Incorrect_classified=53/(53+75)
print(Incorrect_classified)
41%
3. Suppose the bank is interested in improving the accuracy of identifying the potential positive responders, i.e., those who would accept the loan offer. Create a new process to develop a logistic regression model to classify customers into those who are likely to accept personal loan and those who are not using all the available variables—except ID and ZIP Code — as predictors. However, this time modify the cutoff probability in such a way that the accuracy of identifying the positive responders is at least 70%. Compare the predictive accuracy of this revised model with that of the model developed in Part (2). (Again, try to be analytical instead of just noting the numbers)

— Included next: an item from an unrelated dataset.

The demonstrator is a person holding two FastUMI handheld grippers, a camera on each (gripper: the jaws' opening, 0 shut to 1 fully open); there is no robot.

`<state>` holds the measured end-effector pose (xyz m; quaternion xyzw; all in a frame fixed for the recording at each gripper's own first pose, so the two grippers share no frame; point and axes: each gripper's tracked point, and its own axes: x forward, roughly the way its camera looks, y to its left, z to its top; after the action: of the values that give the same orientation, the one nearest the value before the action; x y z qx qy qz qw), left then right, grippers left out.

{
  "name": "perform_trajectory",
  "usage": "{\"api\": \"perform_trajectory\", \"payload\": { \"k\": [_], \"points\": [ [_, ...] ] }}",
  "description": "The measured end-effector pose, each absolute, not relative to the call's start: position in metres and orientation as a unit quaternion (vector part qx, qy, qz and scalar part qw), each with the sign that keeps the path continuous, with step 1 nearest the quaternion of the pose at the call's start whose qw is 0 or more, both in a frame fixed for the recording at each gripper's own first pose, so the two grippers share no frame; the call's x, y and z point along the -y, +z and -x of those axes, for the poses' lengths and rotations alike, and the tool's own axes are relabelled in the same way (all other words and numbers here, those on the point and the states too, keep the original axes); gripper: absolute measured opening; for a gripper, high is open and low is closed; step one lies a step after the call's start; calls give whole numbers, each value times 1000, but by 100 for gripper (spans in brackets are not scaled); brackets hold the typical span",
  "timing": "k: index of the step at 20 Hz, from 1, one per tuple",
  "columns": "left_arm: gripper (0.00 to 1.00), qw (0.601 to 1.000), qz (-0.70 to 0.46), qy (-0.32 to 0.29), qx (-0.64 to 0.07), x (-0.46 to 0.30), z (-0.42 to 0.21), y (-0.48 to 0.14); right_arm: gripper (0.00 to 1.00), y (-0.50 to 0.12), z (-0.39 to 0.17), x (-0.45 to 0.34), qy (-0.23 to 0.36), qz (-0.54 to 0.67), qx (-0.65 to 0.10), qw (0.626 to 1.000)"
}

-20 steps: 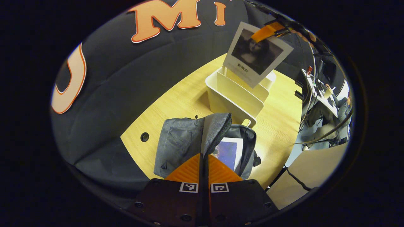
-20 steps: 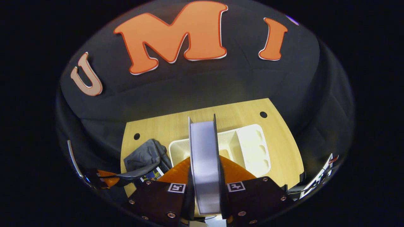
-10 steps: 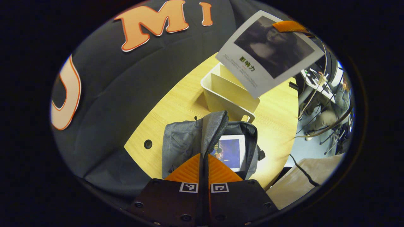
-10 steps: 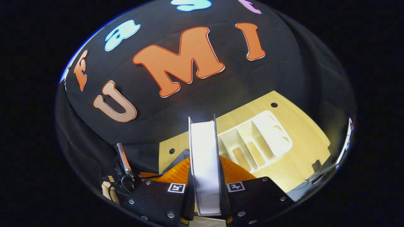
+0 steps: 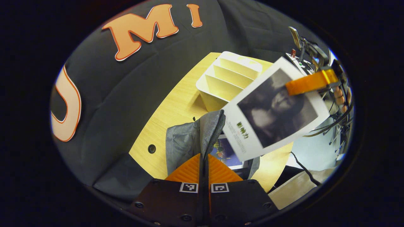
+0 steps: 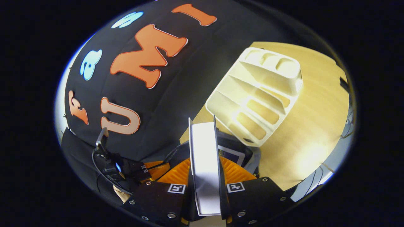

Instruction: Open the schoolbag, grab two books from the bookshelf and put them into the schoolbag.

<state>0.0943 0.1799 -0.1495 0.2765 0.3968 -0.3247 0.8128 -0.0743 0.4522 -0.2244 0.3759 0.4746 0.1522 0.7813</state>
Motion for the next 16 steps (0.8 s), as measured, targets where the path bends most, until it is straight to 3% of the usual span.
{"api": "perform_trajectory", "payload": {
  "k": [8,16],
  "points": [
    [1,814,-290,-320,-388,-169,-91,-137,33,-301,70,-512,129,-448,-500,730],
    [1,803,-316,-346,-369,-142,-80,-131,33,-341,51,-561,103,-500,-475,717]
  ]
}}
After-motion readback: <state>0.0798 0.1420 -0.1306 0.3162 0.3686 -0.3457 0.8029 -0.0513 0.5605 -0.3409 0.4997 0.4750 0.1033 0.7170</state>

y_proba1=clf.predict_proba(x_test)
probability1=y_proba1[:,1]
probability1=probability1.reshape(-1,1)
predicted=[1 if i>0.3 else 0 for i in probability1]

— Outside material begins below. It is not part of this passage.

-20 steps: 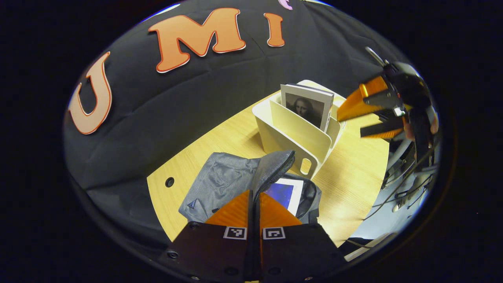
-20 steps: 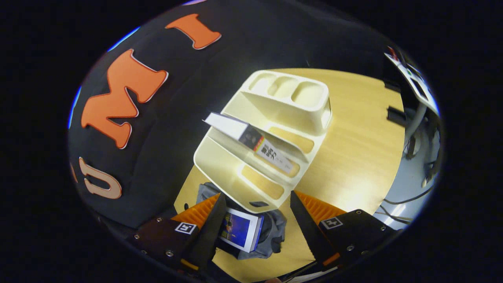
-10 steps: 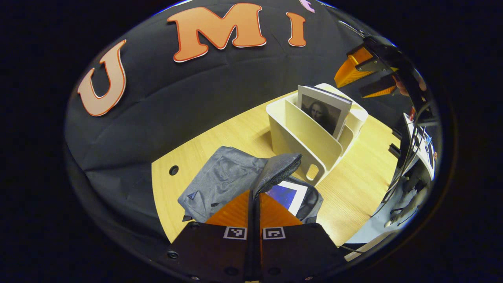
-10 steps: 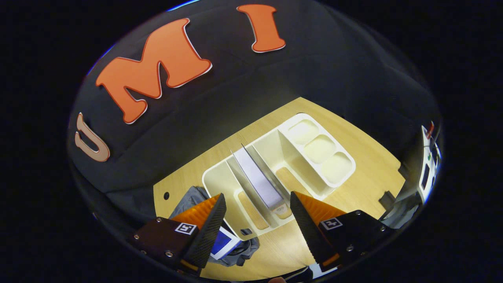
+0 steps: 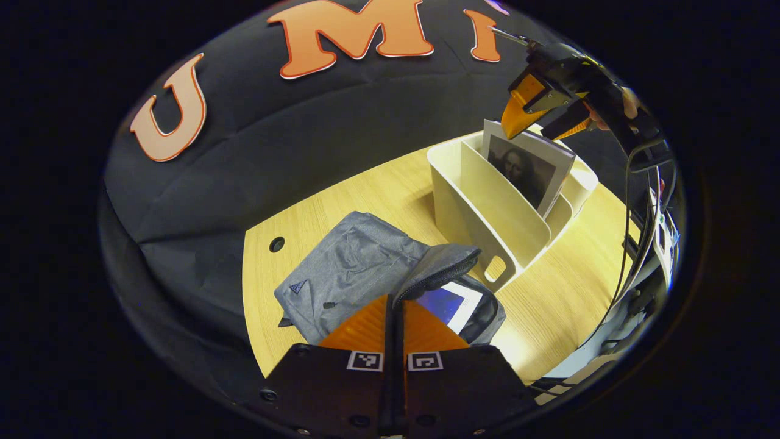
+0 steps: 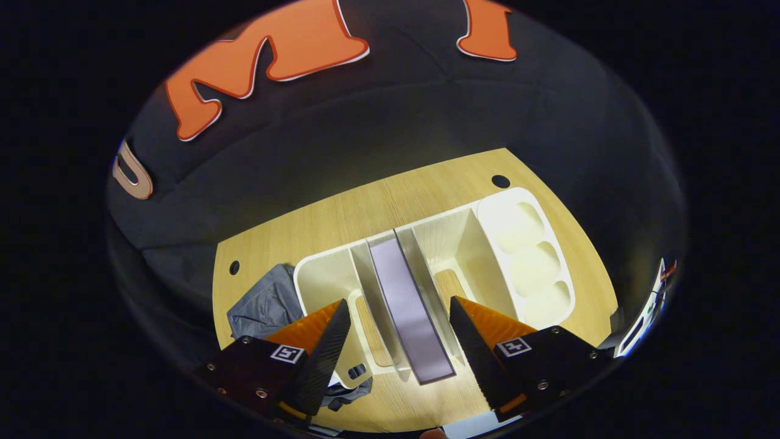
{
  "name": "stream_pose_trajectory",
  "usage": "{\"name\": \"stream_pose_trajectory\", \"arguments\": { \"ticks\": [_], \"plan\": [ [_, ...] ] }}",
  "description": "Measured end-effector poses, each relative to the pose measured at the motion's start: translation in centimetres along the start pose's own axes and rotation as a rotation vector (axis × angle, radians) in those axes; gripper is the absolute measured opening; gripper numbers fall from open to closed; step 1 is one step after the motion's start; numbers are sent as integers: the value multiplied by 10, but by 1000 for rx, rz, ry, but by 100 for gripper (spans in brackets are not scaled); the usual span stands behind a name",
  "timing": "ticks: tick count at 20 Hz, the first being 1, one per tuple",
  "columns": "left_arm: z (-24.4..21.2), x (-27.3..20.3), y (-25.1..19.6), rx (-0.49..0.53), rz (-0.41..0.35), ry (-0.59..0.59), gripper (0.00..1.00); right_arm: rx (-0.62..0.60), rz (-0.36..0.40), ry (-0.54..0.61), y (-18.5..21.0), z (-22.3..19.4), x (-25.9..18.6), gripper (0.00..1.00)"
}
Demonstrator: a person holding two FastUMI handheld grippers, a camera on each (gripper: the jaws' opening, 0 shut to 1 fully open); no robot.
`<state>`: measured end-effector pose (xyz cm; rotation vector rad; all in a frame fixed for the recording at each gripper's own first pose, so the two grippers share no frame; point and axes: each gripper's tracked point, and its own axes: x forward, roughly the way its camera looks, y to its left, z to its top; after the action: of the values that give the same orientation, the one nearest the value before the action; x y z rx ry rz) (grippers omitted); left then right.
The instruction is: Open the schoolbag, grab two books from the bookshelf and put them into the schoolbag.
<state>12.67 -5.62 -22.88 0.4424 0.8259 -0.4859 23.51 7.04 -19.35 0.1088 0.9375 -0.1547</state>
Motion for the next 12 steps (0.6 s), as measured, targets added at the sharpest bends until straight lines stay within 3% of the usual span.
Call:
{"name": "stream_pose_trajectory", "arguments": {
  "ticks": [6,8,10,11,12],
  "plan": [
    [0,6,-3,4,44,24,1,-40,-20,87,-7,-13,29,98],
    [-1,7,-4,1,50,27,1,-42,-21,99,-7,-14,34,93],
    [-3,7,-4,-2,55,30,1,-44,-24,105,-8,-17,39,78],
    [-4,7,-3,-1,58,31,1,-43,-23,101,-8,-17,42,66],
    [-3,6,-3,-2,57,30,1,-39,-18,97,-6,-18,44,47]
  ]
}}
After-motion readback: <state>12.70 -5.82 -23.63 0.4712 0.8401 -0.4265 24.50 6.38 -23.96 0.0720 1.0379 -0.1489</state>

predicted=np.asarray(predicted)
predicted=predicted.reshape(-1,1)
y_test=y_test.reshape(-1,1)
probability_test1=np.append(probability,y_test, axis=1)
probability_test1=np.append(probability_test1,predicted,axis=1)

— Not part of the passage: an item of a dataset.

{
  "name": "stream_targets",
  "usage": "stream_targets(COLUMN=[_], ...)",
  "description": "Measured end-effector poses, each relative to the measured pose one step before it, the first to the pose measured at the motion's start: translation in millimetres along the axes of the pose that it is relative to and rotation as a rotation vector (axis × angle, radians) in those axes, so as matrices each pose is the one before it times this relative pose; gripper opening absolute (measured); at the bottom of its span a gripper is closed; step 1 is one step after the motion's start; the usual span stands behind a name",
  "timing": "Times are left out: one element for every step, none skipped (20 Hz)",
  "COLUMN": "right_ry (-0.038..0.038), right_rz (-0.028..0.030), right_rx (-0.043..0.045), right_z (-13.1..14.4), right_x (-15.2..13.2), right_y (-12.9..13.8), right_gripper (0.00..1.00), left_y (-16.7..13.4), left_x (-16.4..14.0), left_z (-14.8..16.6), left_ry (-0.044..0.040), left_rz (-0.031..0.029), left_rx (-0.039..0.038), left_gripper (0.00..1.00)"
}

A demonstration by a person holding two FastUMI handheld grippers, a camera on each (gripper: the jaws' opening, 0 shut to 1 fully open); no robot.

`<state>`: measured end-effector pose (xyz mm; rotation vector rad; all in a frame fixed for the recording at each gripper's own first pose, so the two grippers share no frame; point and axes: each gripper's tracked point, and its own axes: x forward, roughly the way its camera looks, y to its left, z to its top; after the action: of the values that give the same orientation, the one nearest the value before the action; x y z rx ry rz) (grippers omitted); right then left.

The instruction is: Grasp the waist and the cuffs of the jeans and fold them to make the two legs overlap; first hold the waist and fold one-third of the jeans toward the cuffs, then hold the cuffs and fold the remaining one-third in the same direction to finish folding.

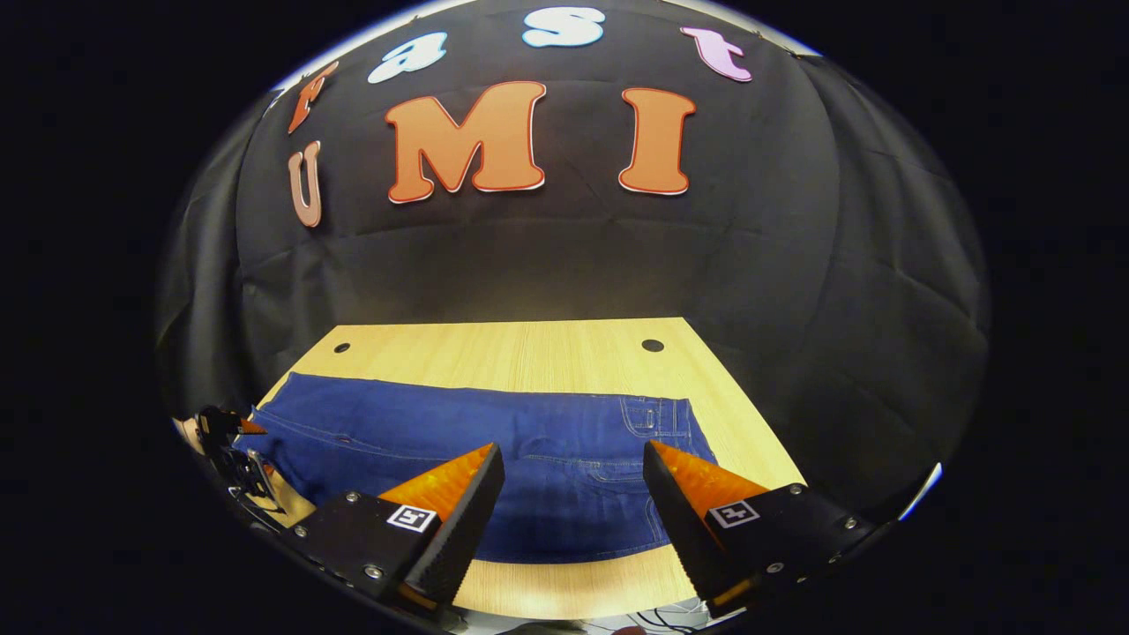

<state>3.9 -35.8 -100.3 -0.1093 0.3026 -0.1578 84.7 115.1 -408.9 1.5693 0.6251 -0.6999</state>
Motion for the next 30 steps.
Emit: stream_targets(right_ry=[0.00029,0.00558,0.00209,-0.00851,-0.01348,-0.01167,-0.01072,-0.01407,-0.00489,0.01295,0.00994,0.00639,0.01726,0.01815,0.00954,-0.01072,-0.01951,-0.02855,-0.01448,-0.00905,0.00553,0.00869,0.00061,0.00102,0.00099,0.00151,0.01217,-0.0147,-0.00536,-0.00153], right_rz=[-0.00381,-0.00248,-0.00233,-0.01031,-0.01359,-0.03579,-0.02153,-0.04023,-0.02457,-0.02071,0.0187,0.02156,0.03078,0.03894,0.04435,0.02495,0.02616,0.04366,0.0306,0.02109,0.02369,0.02165,0.00864,0.00828,0.0168,0.02145,0.00941,-0.0109,-0.01249,-0.01569], right_rx=[0.00024,0.00198,-0.00265,-0.01397,-0.03283,-0.07358,-0.08152,-0.17149,-0.10858,-0.09391,-0.08112,-0.07451,-0.07882,-0.12604,-0.19993,-0.11941,-0.11114,-0.12777,-0.05441,-0.02452,-0.00719,-0.00541,-0.00924,-0.01635,-0.02159,-0.02058,-0.02989,-0.02605,-0.00934,-0.0044], right_z=[-0.2,-0.47,-1.74,0.86,0.31,-1.07,-1.23,-6.95,-4.66,-9.07,-10.04,-12.1,-11.86,-19.29,-19.03,-2.08,3.05,5.04,4.11,0.1,-5.12,-4.37,-1.68,-0.36,0.47,-1.22,-2.68,2.48,3.44,1.29], right_x=[2.24,1.64,0.41,0.49,0.85,1.02,0.61,-1.38,0.1,-0.58,1.92,1.18,2.18,4.36,5.47,3.88,7.26,7.6,3.5,5.62,8.32,6.21,6.79,3.4,5.01,3.48,7.27,0.29,7.95,2.75], right_y=[0.24,0.07,-0.61,-3.7,-6.31,-14.07,-10.94,-23.29,-11.2,-4.21,2.16,9.81,10.83,19.8,25.4,12.35,12.42,17.57,10.86,7.49,4.2,3.6,-0.15,-0.49,2.25,5.24,2.09,-4.57,-2.77,-2.45], right_gripper=[0.96,0.96,0.96,0.96,0.97,0.96,0.97,0.98,0.98,0.98,0.98,0.98,0.98,0.98,0.98,0.99,0.99,0.99,0.99,0.99,0.99,0.99,0.99,0.99,0.99,0.99,0.99,0.99,0.94,0.93], left_y=[-4.17,-4.84,3.51,1.22,-0.21,-7.99,-5.16,-0.34,2.84,0.73,-1.03,0.79,-1.16,-0.93,0.56,1.09,-0.33,0.27,0.48,-0.08,0.49,0.56,-0.12,0.42,-0.11,0.14,0.1,0.59,-0.34,0.27], left_x=[9.81,5.74,3.23,0.33,0.83,-6.36,-4.32,-1.37,4.28,1.34,-3.44,-0.26,-0.65,0.32,0.92,1.29,-0.13,-0.4,-0.14,0.01,0.13,0.13,-0.24,-0.15,0.26,-0.05,0.03,-0.83,0.49,0.76], left_z=[2.0,-0.29,1.48,-0.77,-0.02,0.19,-2.06,-0.74,0.13,0.21,-0.9,2.12,-0.22,1.32,-2.33,-0.65,0.53,0.16,0.46,0.09,-1.7,0.64,0.89,-1.41,-0.56,0.98,0.04,0.34,-1.68,1.18], left_ry=[-0.00625,-0.00273,0.00746,0.00163,0.00717,-0.00411,-0.00266,-0.00455,-0.00278,0.00216,0.00876,0.0011,0.00241,0.00148,0.00503,0.00359,0.00435,0.00415,0.00258,0.00265,0.00174,0.00449,0.00352,0.00428,0.00106,0.00081,0.00161,-0.00087,-0.00174,-0.00056], left_rz=[-0.02985,-0.01034,0.04402,0.01413,0.00138,-0.03575,-0.02887,-0.02691,-0.00602,-0.00195,0.00023,0.00538,0.00144,0.00404,0.00362,0.00516,0.0022,0.00077,0.00009,0.00007,0.0007,0.00228,0.00057,-0.0004,-0.00184,-0.00396,-0.00101,0.00105,0.00363,0.00433], left_rx=[-0.00612,-0.00101,0.02172,0.02828,-0.00148,-0.04818,-0.04803,-0.0524,-0.00503,0.0096,0.01528,0.0142,0.00474,-0.00397,0.0035,0.00698,0.00636,0.00264,-0.00402,-0.00684,-0.00665,-0.00552,0.00024,0.00164,-0.00102,-0.00934,-0.011,-0.01506,-0.00674,-0.00747], left_gripper=[0.78,0.57,0.36,0.15,0.14,0.11,0.07,0.08,0.07,0.08,0.08,0.08,0.08,0.08,0.08,0.08,0.08,0.08,0.08,0.07,0.08,0.08,0.08,0.08,0.08,0.08,0.08,0.08,0.08,0.08])
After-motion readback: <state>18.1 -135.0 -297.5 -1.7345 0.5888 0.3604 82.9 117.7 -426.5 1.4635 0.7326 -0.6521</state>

probability_test1=probability_test1[probability_test1[:, 0].argsort()[::-1]]
positive = probability_test1[probability_test1[:,1]==1, :]
true=(positive[:,1]==positive[:,2]).sum()
print(true/positive.shape[0])
75%
When we adjusted the test cutoff in line 214, to .3 or 70% we have increased our models accuracy by 15%, up from 60% to 75%.
4. Aside from the problem of predicting the likelihood of accepting loan offers, think of two other business problems where logistic regressions can be utilized for predictive modeling. For each problem, identify a target variable and four possible predictor variables.
Logistic regression could be utilized in many busniess applications. One example of where Logistic regression could be utilized is in the auto insurance industry. The target variable would be the monthly premium for a given consumer. Predictor variables could include: Prior tickets, Age, Credit Score, Gender, Vehical Price, Time with company, or Average distance driven per year. Another example of where logistic regression could be utilized is in predicting the probability of a presidential election. The predictor variables in this case could include: Incombant party, Amount of money spent on election, Average hours per week spent campainging, or Amount of money spent on negative advertisement. While both of these models are very different, both examples could be utilized for logistic regression modeling.